The current paradigm for conservation plans is far from holistic. In their majority, the management formulas ignore or downplay the importance of the human factor and focus mostly on conservation from a purely biological perspective (Bundy et al., 2008). However, the biotic community that constitutes an ecosystem and interacts with the surrounding environment inevitably includes humans. Humans consist one of the most significant factors of the ecosystem equilibrium, as ecosystem health is highly dependent on human behaviour and vice versa (Bundy et al., 2008). Nevertheless, managers, in their vast majority, tend to consider conservation and livelihoods as two conflicting goals: in order to maintain or increase one, the other must be sacrificed.

It is noteworthy, however, that there is an obvious international shift towards more sustainable fisheries, as the actors have begun to realise that there is an urgent need for a paradigm shift.
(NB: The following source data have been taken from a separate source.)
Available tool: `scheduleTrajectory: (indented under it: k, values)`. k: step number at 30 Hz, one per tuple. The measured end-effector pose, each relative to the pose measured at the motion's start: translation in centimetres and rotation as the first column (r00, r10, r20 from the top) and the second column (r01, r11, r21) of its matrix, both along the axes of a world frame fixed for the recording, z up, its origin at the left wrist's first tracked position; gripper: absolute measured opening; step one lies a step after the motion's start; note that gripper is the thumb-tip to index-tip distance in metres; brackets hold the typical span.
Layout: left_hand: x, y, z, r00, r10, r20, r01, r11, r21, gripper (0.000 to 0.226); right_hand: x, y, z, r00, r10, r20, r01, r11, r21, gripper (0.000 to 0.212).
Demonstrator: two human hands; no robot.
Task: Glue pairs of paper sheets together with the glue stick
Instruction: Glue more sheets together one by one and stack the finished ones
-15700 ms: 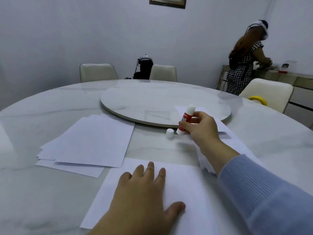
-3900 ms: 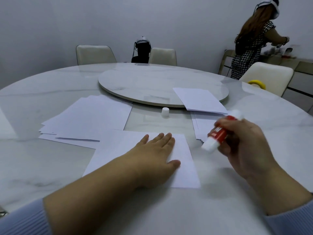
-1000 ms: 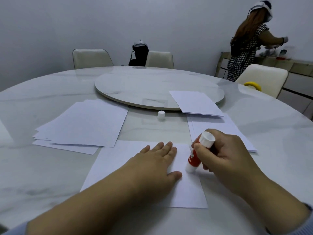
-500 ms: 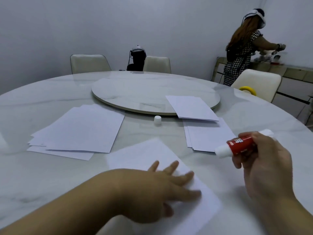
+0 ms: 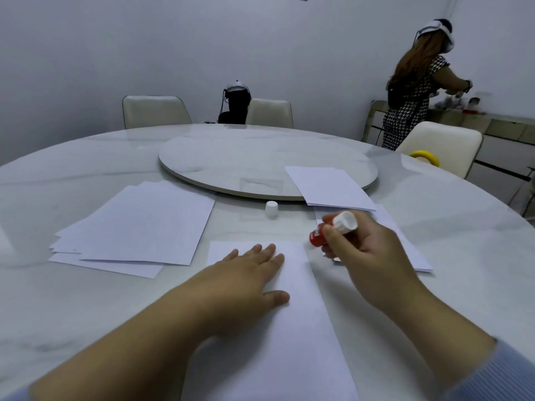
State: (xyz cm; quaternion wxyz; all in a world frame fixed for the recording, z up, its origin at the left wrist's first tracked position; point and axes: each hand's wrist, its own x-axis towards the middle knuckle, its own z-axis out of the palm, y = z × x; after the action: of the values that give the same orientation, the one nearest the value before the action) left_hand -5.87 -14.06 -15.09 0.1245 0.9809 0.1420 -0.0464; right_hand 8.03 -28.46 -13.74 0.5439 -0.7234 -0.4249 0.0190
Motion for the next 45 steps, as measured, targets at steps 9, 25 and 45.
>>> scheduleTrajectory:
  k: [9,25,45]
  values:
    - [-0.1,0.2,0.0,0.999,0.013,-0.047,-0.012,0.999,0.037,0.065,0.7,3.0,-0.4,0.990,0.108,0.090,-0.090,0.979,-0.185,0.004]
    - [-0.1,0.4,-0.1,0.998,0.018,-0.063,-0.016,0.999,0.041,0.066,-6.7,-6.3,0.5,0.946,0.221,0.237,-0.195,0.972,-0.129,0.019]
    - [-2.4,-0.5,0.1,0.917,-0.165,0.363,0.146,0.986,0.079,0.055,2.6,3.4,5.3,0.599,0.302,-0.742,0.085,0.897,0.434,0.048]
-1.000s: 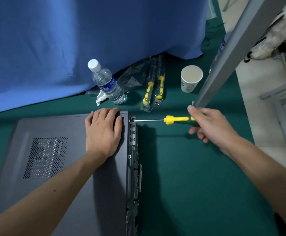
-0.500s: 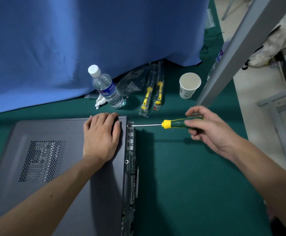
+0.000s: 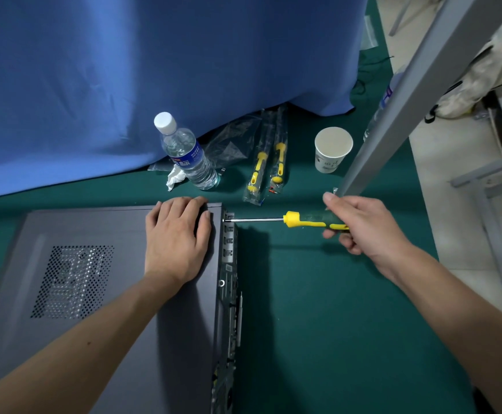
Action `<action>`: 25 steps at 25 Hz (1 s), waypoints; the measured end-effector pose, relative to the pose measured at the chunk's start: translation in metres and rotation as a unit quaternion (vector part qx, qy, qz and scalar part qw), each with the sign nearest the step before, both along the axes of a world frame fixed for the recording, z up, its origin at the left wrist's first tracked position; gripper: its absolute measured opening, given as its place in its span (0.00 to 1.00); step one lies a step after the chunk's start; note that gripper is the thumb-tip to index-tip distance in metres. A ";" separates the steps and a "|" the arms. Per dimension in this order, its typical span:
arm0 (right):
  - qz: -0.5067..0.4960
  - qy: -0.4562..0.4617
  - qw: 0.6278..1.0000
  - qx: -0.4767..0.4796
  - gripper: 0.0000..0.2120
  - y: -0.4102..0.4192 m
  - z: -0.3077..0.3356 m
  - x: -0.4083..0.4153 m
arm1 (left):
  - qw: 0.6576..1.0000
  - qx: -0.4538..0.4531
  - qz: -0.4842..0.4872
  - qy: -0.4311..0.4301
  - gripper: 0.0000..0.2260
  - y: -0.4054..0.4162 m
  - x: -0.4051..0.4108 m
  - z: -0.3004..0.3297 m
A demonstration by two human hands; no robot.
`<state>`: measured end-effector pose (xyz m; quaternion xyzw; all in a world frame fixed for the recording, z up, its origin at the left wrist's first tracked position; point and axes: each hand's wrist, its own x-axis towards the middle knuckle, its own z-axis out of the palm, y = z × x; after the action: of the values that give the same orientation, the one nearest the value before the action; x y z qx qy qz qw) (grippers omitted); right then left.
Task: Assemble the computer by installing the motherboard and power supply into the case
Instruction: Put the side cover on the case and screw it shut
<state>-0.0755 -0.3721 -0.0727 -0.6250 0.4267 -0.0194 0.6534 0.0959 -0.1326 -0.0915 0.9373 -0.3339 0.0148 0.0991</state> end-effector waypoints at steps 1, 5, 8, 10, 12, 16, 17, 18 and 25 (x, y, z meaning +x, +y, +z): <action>0.009 0.023 1.000 -0.006 0.15 0.001 0.000 0.001 | 1.000 -0.001 0.001 0.001 0.19 0.000 0.000 0.000; -0.026 -0.085 0.989 0.117 0.02 -0.006 0.004 -0.002 | 1.000 -0.002 0.000 0.004 0.20 -0.002 -0.001 0.001; 0.009 -0.011 1.000 -0.010 0.12 -0.003 0.002 0.000 | 1.000 0.001 0.001 0.004 0.19 -0.001 0.000 0.001; 0.030 0.041 0.998 -0.045 0.15 0.002 0.001 0.003 | 1.000 0.003 0.001 0.003 0.19 0.000 0.000 0.000; 0.006 -0.013 0.999 0.049 0.04 -0.001 0.002 0.001 | 1.000 0.004 0.001 0.002 0.18 0.001 0.000 0.000; -0.017 -0.034 0.998 0.042 0.07 0.000 0.003 -0.002 | 1.000 0.002 0.000 0.000 0.19 0.000 0.000 0.000; -0.004 0.003 1.000 -0.009 0.13 0.002 0.000 -0.001 | 1.000 0.003 0.000 0.001 0.18 0.000 0.000 0.000; 0.002 0.032 0.999 -0.038 0.17 0.004 0.000 0.001 | 1.000 0.003 0.000 0.000 0.18 0.000 0.000 0.000; -0.003 -0.036 0.999 -0.023 0.09 -0.001 0.000 -0.001 | 1.000 0.000 0.000 0.000 0.18 0.001 0.000 -0.001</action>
<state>-0.0761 -0.3727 -0.0726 -0.6376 0.4044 -0.0541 0.6534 0.0964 -0.1320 -0.0926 0.9371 -0.3344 0.0145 0.0991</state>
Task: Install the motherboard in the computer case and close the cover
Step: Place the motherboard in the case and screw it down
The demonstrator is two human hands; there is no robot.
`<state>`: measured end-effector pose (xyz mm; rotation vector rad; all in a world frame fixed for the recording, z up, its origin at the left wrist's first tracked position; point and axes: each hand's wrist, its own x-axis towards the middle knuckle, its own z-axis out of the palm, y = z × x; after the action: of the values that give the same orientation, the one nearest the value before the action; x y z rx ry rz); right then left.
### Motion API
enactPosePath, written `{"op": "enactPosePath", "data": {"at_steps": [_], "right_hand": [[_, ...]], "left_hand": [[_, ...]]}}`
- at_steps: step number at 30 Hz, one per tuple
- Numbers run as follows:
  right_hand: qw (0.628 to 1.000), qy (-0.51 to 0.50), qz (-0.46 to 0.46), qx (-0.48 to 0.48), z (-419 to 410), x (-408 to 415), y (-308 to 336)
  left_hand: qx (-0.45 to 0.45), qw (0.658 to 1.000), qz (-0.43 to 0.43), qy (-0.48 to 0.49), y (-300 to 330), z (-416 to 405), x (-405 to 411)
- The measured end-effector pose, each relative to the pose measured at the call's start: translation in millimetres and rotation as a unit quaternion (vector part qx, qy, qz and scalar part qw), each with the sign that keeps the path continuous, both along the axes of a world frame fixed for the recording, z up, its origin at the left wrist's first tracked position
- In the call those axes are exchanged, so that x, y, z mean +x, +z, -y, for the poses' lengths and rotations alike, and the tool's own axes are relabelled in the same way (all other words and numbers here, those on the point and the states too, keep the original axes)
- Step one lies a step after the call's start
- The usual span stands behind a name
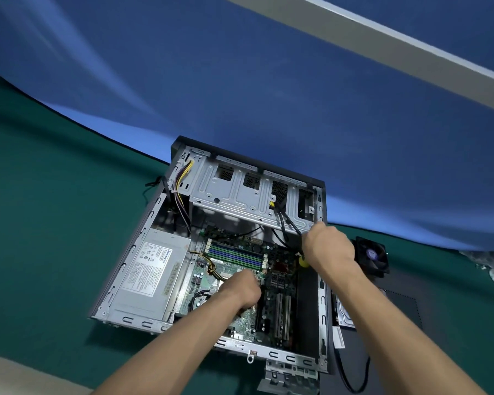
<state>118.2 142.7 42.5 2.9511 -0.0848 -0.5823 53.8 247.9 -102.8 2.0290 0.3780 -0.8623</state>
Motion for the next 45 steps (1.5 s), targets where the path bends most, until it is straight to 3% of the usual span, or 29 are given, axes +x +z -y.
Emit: {"op": "enactPosePath", "data": {"at_steps": [5,10,13,15,18,20,24,27,34,40,45], "right_hand": [[0.994,-0.04,-0.077,0.061,-5,4,0],[1.0,-0.015,-0.016,-0.01,-3,5,-3],[0.995,-0.038,-0.08,0.047,-1,8,1],[0.995,-0.017,-0.075,0.066,-2,4,-2],[0.999,0.025,0.03,-0.003,-2,-2,-12],[0.995,0.059,0.044,-0.06,-3,-4,-14],[0.992,0.091,-0.034,-0.08,-2,-3,-8],[0.964,0.171,-0.113,-0.168,-5,-16,-7],[0.905,0.26,-0.158,-0.297,-17,-34,-6],[0.97,0.212,-0.06,-0.104,33,-24,11],[0.985,0.132,-0.017,0.114,89,-31,0]], "left_hand": [[0.002,1.0,0.002,-0.003,0,0,1],[0.001,1.0,0.001,0.001,0,0,0],[-0.002,1.0,0.001,0.004,1,0,1],[-0.001,1.0,0.001,0.006,2,0,0],[-0.008,1.0,0.002,0.017,2,0,1],[-0.006,1.0,0.008,0.014,4,-1,0],[0.001,1.0,0.01,0.017,-1,-1,1],[0.005,1.0,0.016,0.01,-3,0,1],[0.007,1.0,0.029,0.008,5,-2,1],[0.042,0.995,0.081,0.03,16,1,-2],[0.051,0.989,0.136,0.024,35,21,0]]}}
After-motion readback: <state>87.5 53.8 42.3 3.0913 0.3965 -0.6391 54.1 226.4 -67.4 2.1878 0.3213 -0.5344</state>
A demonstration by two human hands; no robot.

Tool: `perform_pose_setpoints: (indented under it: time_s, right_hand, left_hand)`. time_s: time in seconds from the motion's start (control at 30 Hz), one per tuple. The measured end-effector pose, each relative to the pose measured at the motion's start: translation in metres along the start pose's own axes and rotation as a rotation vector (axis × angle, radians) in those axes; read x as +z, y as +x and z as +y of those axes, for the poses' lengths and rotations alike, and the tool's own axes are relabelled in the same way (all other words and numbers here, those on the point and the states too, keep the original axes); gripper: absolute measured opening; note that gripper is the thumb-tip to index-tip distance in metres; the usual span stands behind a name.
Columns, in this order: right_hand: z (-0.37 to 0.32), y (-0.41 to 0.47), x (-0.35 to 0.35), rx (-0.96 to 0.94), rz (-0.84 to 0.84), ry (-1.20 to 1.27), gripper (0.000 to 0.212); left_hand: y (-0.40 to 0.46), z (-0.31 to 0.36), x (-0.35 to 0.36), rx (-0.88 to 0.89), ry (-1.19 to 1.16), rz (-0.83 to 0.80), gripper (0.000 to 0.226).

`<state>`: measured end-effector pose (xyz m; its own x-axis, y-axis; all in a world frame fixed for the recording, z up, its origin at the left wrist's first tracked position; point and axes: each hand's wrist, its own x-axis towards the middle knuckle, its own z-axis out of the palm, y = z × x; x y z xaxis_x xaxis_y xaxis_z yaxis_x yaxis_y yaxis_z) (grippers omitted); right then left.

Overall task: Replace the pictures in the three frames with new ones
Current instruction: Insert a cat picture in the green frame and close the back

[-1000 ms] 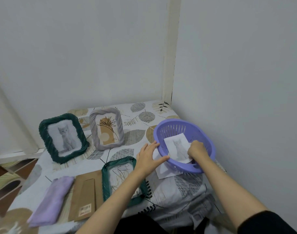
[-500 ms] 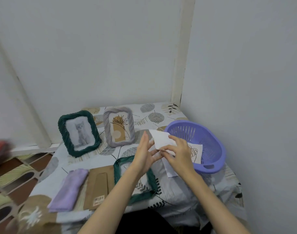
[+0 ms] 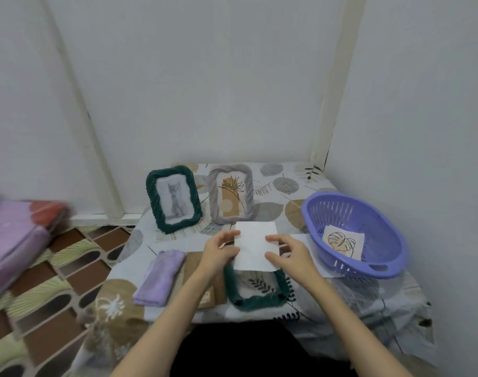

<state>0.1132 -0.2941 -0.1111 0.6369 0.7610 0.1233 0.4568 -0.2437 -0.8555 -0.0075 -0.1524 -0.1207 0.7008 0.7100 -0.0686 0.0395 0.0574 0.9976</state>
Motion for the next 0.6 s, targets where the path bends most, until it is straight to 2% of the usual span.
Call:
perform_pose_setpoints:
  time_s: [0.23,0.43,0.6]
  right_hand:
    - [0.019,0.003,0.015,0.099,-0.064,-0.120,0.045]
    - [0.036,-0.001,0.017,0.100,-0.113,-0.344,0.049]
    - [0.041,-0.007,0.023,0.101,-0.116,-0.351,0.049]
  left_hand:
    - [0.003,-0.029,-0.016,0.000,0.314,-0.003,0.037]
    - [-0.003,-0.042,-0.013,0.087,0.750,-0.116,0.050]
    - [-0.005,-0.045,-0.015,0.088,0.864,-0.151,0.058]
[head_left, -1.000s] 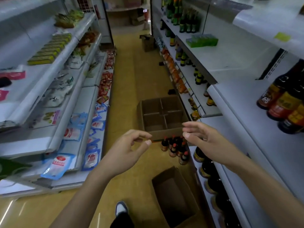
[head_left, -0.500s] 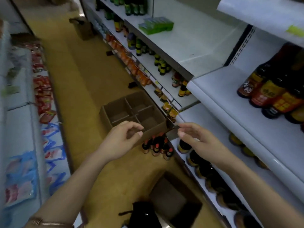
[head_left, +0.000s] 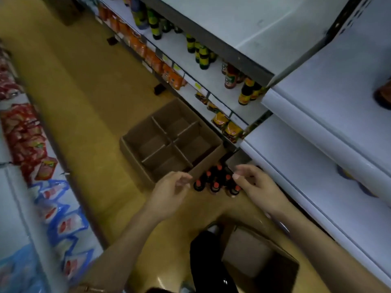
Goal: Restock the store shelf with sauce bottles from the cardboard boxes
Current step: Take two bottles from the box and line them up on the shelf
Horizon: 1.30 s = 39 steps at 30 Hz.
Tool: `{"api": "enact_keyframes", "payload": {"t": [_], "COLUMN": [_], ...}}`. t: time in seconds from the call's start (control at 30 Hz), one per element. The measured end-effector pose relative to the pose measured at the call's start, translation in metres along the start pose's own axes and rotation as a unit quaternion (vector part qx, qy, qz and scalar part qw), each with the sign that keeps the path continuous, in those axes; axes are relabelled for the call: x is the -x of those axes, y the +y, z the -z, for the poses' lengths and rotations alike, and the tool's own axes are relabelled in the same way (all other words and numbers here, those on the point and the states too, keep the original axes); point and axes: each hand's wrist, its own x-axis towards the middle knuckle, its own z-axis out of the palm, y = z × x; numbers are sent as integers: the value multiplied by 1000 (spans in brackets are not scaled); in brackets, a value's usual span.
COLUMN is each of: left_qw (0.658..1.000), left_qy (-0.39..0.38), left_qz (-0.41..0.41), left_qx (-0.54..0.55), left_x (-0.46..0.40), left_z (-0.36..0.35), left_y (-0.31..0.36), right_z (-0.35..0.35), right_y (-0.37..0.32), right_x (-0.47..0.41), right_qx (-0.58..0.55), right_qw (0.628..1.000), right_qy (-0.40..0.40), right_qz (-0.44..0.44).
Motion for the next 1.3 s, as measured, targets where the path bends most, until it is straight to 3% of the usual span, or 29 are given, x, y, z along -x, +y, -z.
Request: {"api": "enact_keyframes", "payload": {"t": [0.2,0.37,0.6,0.8,0.9,1.03,1.13,1.2,1.3], "left_qw": [995,981,978,974,969,989,983,966,958], "left_qy": [-83,-162,-180,-175,-185,-149,-114,-113,-109], "left_qz": [-27,-62,-49,-74,-89,-12,33,45,51], "left_qx": [-46,-84,-93,-127,-136,24,141,228,261], "left_x": [-95,-173,-250,-286,-307,-327,-330,-329,-333], "left_z": [-59,-115,-216,-317,-352,-386,-402,-409,-422], "left_y": [-31,-97,-202,-277,-302,-322,-339,-349,-368], "right_z": [-6,-39,-94,-129,-145,-165,-174,-184,-197], "right_y": [44,119,253,360,403,437,459,477,499], "right_x": [-70,-125,-199,-243,-268,-296,-305,-306,-308], "right_qx": [68,146,209,241,228,78,-50,-78,-123], "right_qw": [997,988,968,951,958,974,949,937,923], "right_qy": [19,13,-30,49,85,188,273,290,302], "right_qz": [-27,-48,-138,-186,-148,-97,-152,-177,-205]}}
Apart from the damage done to the marine habitats, unsustainable management decisions have also dealt a fatal blow to the local artisanal communities, resulting in income decline, impoverishment and village depopulation (UNEP-WCMC, 2006). Near-shore communities globally are being abandoned for an “easier” livelihood in the cities. In order to avoid utter collapse, multiple nations have started to adopt managerial frameworks focusing on the idea of decentralised, local management. Research has shown that the most efficient management choices are those that include some form of co-management of the resource. By co-management, in this study, we mean the sharing of responsibilities between governmental institutions and groups of users (Matsuda et al., 2009; Persoon et al., 2005).